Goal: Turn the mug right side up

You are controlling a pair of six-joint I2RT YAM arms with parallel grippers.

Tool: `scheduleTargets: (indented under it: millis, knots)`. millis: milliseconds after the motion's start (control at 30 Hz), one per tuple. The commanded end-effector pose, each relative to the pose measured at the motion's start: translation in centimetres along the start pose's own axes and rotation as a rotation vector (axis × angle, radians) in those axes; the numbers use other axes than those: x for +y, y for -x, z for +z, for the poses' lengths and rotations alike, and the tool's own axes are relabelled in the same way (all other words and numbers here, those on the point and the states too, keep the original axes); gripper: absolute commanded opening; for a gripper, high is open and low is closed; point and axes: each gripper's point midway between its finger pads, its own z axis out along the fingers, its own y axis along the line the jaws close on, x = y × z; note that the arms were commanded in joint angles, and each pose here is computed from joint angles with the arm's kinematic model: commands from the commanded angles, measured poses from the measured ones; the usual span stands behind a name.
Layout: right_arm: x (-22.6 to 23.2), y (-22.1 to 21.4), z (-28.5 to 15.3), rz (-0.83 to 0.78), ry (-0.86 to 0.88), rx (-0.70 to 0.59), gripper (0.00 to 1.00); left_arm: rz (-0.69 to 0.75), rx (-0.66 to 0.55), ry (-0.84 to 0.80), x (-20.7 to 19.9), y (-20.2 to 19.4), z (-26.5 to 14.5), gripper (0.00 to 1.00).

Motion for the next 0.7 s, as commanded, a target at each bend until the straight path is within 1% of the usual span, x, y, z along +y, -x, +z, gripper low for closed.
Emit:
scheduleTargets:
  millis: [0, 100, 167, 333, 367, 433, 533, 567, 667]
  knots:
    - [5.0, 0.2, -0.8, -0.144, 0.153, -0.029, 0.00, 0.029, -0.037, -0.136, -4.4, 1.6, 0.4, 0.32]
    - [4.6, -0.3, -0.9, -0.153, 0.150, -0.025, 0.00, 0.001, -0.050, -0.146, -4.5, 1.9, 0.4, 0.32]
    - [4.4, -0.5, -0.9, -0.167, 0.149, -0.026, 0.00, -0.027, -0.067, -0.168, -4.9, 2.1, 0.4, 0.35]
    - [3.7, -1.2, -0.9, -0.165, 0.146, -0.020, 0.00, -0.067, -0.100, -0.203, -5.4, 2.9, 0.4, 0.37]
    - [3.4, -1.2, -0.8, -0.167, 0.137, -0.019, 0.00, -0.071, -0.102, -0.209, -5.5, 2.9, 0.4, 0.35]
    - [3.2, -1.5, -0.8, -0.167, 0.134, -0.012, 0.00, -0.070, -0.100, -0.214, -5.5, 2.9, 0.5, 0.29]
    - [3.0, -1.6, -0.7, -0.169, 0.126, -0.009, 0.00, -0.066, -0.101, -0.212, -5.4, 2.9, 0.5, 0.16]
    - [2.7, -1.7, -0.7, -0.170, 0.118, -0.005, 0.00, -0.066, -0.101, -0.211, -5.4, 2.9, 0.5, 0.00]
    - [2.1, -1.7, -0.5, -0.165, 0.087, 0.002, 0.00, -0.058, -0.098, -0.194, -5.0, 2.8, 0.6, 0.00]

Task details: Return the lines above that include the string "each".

Reply:
Tool: `scheduleTargets: (indented under it: millis, knots)`. millis: milliseconds after the motion's start (control at 30 Hz), one per tuple. The commanded end-effector pose, each relative to the pose measured at the motion's start: translation in centimetres along the start pose's own axes and rotation as a rotation vector (axis × angle, radians) in those axes; the numbers use other axes than those: x for +y, y for -x, z for +z, for the poses' lengths and rotations alike, and the tool's own axes are relabelled in the same way (all other words and numbers here, those on the point and the states too, keep the original axes); gripper: absolute commanded opening; for a gripper, high is open and low is closed; point and axes: each gripper's point midway between its finger pads, its own z axis out along the fingers, its own y axis along the line the jaws close on, x = y × z; note that the arms were commanded in joint angles, and each pose here is computed from joint angles with the arm's kinematic model: commands from the commanded angles, measured poses from the measured ones; the usual span stands behind a name.
Motion for the next 0.7 s, as commanded, a target at each bend until the straight path is within 1% of the usual span, x, y, z along +y, -x, +z, gripper low for closed.

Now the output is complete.